New CEO named at Sears as sales and profits slide
Sears Holdings named Lou D’Ambrosio its new CEO in conjunction with the release of fourth-quarter results that sales and profits decline, as a 2.5% same-store sales increase at Kmart was not enough to offset a 4.5% comp decline at Sear’s flagship stores.
Total company sales for the fourth quarter were $13.1 billion, or $103 million less than the prior year, while full-year sales decreased by $717 million to $43.3 billion. As a result of the sales decline, profits dropped to $374 million, or $3.43 per share in the fourth quarter of 2010 compared with $430 million or $3.74 the prior year.
In a letter to shareholders, Sears Holdings chairman Eddie Lambert said 2010 was another challenging year for the company, financial results were at unacceptable levels, and it was working hard to drive better performance in the short and long term.
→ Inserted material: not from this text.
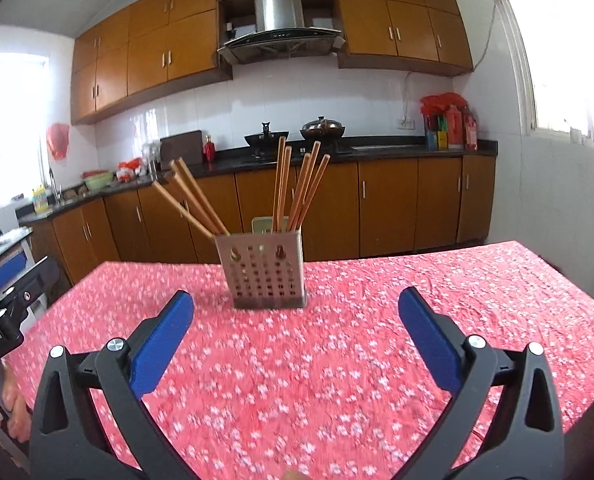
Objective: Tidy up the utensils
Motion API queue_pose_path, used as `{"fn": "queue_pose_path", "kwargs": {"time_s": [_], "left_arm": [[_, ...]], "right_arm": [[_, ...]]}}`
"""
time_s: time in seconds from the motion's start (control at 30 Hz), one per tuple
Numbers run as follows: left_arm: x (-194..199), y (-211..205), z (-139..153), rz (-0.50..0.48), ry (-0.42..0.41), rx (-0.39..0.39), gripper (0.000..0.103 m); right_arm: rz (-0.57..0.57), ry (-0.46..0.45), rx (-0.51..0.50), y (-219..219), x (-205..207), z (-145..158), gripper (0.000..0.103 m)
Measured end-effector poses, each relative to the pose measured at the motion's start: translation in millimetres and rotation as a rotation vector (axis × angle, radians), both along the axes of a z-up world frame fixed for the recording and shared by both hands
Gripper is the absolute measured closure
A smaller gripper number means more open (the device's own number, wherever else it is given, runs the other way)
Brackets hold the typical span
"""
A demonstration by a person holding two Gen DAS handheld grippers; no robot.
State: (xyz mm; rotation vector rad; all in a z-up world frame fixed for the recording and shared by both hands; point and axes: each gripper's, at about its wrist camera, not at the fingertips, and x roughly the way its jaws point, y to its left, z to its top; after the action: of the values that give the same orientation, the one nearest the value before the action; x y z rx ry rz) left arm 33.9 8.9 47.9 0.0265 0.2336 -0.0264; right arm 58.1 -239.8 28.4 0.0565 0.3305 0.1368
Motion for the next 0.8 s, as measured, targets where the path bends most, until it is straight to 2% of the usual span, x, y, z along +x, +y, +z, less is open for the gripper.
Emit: {"fn": "queue_pose_path", "kwargs": {"time_s": [0.17,0.4,0.8], "left_arm": [[-6,-4,-14,0.002,0.044,0.018,0.004],[-11,-4,-36,0.003,0.109,0.003,0.004],[-13,-5,-47,0.014,0.130,-0.015,0.004]], "right_arm": [[0.000,0.007,-0.058,8,-14,-14,0.002],[-0.011,0.065,-0.044,5,-21,-32,0.002],[-0.006,0.089,-0.038,6,-22,-38,0.002]]}}
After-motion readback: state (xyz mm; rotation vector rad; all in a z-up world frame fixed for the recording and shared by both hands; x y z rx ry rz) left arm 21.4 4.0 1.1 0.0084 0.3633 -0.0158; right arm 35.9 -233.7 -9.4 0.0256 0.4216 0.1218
“The company generates significant amounts of cash, and we have the ability and flexibility to invest that cash strategically,” Lambert said. “We will continue to make long-term investments in key areas that may adversely impact short-term results when we believe they will generate attractive long-term returns. In particular, we have significantly grown our Shop Your Way Rewards program, improved our online and mobile platforms, and re-examined our overall technology infrastructure. We believe these investments are an important part of transforming Sears Holdings into a truly integrated retail company, focusing on customers first.”
As the company looks to execute it growth strategies it will do so under the leadership of D’Ambrosio who fills a position occupied by Bruce Johnson who served as interim CEO for the past three years. Lampert did not elaborate on why it took so long to find a CEO but did explain the rational for hiring a technology oriented executive with experience at IBM and Avaya who also happens to be a Harvard MBA.
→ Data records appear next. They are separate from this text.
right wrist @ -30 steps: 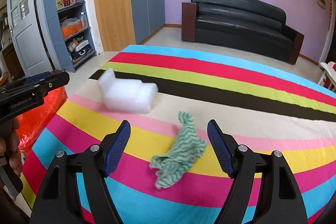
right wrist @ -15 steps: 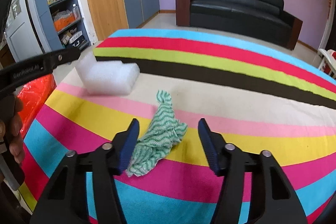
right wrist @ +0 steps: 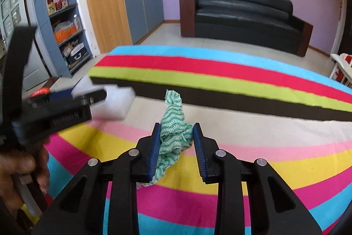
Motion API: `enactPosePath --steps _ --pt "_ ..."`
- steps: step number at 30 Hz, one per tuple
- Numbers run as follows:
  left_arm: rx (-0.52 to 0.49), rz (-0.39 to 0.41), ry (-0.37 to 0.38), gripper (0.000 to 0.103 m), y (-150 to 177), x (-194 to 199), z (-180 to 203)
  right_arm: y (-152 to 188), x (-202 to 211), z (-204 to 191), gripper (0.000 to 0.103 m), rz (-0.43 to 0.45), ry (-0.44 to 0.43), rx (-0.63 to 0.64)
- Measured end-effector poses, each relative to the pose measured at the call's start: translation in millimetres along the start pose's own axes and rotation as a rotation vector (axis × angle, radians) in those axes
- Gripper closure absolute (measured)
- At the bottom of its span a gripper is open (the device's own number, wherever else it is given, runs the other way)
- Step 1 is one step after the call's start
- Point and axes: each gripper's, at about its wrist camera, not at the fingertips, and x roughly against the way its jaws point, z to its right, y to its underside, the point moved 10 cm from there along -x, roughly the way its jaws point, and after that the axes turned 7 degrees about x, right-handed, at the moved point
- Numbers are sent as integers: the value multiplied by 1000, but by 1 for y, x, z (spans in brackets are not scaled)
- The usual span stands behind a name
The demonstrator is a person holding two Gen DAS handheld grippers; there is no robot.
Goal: Collect trash
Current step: 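Grasp the white foam sleeve with the left tool while the right tool grasps the green cloth, then carry foam sleeve and green cloth over the red bin and open both tools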
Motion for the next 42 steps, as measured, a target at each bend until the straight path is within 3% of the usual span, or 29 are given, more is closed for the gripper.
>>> enactPosePath --steps 9,14,18,31,42 --pt "6 -30 -20 32 4 -17 5 -13 6 15 74 36 25 -30" --pt "-12 -21 -30 41 1 -17 3 -11 6 15 74 39 23 -28" --pt "-19 -26 -20 42 3 -13 0 -11 3 13 74 38 22 -29" --pt "-23 16 12 42 6 34 -20 -17 5 0 74 58 -10 -23" --pt "-2 61 -12 42 4 79 -61 -32 4 -27 74 74 -52 -9"
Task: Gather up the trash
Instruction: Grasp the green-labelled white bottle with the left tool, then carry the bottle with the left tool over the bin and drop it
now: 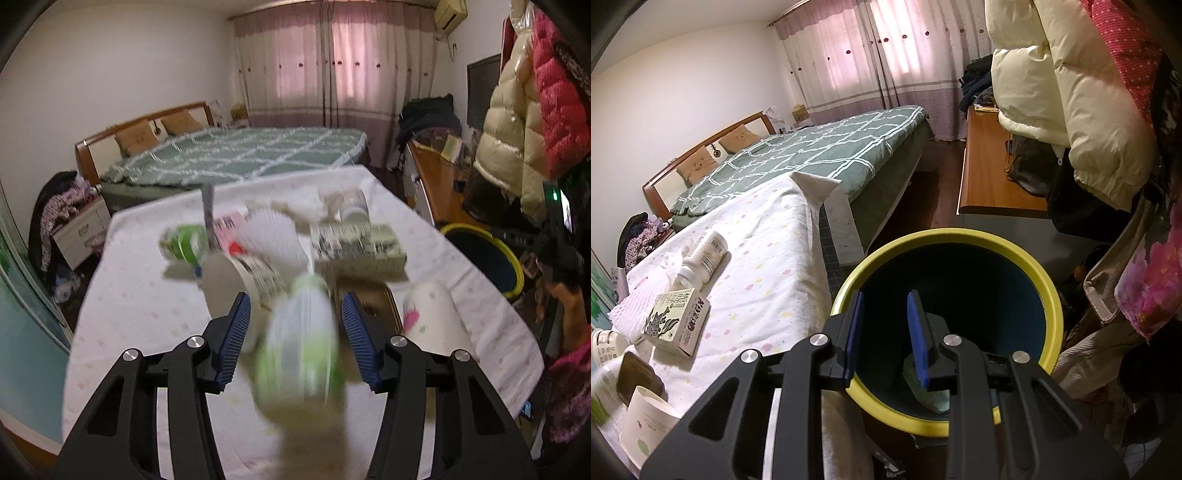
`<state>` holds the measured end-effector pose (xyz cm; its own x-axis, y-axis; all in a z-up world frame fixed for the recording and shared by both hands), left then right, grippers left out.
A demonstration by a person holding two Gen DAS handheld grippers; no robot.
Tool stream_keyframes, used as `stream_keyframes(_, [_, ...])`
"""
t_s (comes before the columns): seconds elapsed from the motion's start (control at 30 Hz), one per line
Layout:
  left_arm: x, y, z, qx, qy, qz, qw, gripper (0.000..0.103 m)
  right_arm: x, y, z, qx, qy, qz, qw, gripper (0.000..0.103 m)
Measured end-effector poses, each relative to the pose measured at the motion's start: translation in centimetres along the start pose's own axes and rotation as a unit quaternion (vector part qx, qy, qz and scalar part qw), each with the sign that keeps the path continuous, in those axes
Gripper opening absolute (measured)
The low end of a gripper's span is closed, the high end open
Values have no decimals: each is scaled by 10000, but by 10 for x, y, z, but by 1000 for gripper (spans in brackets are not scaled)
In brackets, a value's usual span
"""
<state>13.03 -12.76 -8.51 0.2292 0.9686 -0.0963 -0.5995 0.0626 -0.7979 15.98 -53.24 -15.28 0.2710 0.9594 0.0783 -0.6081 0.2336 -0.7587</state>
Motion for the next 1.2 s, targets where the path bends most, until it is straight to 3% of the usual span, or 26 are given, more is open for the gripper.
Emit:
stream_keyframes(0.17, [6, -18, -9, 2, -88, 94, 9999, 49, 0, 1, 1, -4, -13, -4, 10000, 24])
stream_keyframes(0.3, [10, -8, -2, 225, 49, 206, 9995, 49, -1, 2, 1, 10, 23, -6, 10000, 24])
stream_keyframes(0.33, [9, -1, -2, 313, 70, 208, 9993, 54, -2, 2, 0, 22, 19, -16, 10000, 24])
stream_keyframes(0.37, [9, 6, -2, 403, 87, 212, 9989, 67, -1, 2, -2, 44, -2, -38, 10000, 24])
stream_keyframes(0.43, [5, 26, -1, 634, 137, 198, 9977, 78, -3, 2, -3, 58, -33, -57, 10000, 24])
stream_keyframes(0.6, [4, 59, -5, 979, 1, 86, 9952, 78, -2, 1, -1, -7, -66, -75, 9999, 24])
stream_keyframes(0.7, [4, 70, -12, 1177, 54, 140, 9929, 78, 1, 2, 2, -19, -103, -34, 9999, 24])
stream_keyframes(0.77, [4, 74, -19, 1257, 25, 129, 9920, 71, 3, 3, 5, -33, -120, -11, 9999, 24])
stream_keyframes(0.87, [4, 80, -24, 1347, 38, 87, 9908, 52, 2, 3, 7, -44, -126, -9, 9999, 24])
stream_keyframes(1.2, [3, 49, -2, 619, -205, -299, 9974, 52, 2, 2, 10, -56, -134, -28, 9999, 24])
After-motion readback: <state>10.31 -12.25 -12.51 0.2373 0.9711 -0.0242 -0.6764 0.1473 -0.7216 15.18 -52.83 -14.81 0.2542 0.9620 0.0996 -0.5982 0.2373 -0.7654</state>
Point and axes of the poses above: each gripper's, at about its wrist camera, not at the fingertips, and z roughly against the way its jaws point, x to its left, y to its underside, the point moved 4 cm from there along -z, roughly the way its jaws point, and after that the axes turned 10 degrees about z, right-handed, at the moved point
“From the beginning of our CEO search, we were determined to find a leader with information and technology experience who could catalyze the transformation of our portfolio of businesses in the context of the evolution of the retail industry that is occurring more broadly,” Lampert wrote in his chairman’s letter that accompanied the release of fourth quarter results. “Having worked closely with Lou and observing his business acumen, compelling leadership style, performance orientation and customer first approach, I am confident that Lou is the right person to lead and transform Sears Holdings.”
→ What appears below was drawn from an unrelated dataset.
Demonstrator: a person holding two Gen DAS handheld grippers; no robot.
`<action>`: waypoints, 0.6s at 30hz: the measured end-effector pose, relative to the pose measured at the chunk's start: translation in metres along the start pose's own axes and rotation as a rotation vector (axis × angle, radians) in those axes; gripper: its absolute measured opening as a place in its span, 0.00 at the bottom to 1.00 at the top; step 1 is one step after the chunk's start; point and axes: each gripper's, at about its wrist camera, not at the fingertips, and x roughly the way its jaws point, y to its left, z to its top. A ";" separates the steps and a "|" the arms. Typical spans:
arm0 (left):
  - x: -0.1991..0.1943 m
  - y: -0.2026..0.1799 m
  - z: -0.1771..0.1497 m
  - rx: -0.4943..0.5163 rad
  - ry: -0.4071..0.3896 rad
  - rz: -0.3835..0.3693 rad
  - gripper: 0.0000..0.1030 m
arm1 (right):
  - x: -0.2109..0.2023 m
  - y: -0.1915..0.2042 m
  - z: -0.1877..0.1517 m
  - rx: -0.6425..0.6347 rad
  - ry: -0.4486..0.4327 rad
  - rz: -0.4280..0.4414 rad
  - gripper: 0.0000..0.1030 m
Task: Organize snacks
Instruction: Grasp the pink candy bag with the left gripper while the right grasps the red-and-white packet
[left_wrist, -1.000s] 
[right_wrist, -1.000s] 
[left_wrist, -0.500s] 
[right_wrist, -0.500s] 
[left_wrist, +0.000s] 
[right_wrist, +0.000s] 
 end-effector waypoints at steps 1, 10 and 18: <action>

To do so, Kmart and Sears need to grow sales, as the store experienced mixed results during the fourth quarter. The Kmart increase in comparable-store sales was driven by gains in most categories, with notable increases in the apparel, footwear, jewelry, sporting goods and toys categories, partially offset by declines in the food and consumables and pharmacy categories. Declines in sales at Sears domestic stores were primarily driven by the hardlines categories, as well as apparel. Over half of the total decline in both periods occurred in consumer electronics. In contrast, Sears’ footwear, jewelry, and automotive categories generated comparable store sales growth.
Sears Holdings ended the year with slightly more than 4,000 stores, consisting of 1,307 Kmart stores, 894 full line Sears stores and 1,354 specialty stores in the United States and 483 units in Canada consisting of 122 full line stores and 361 specialty stores.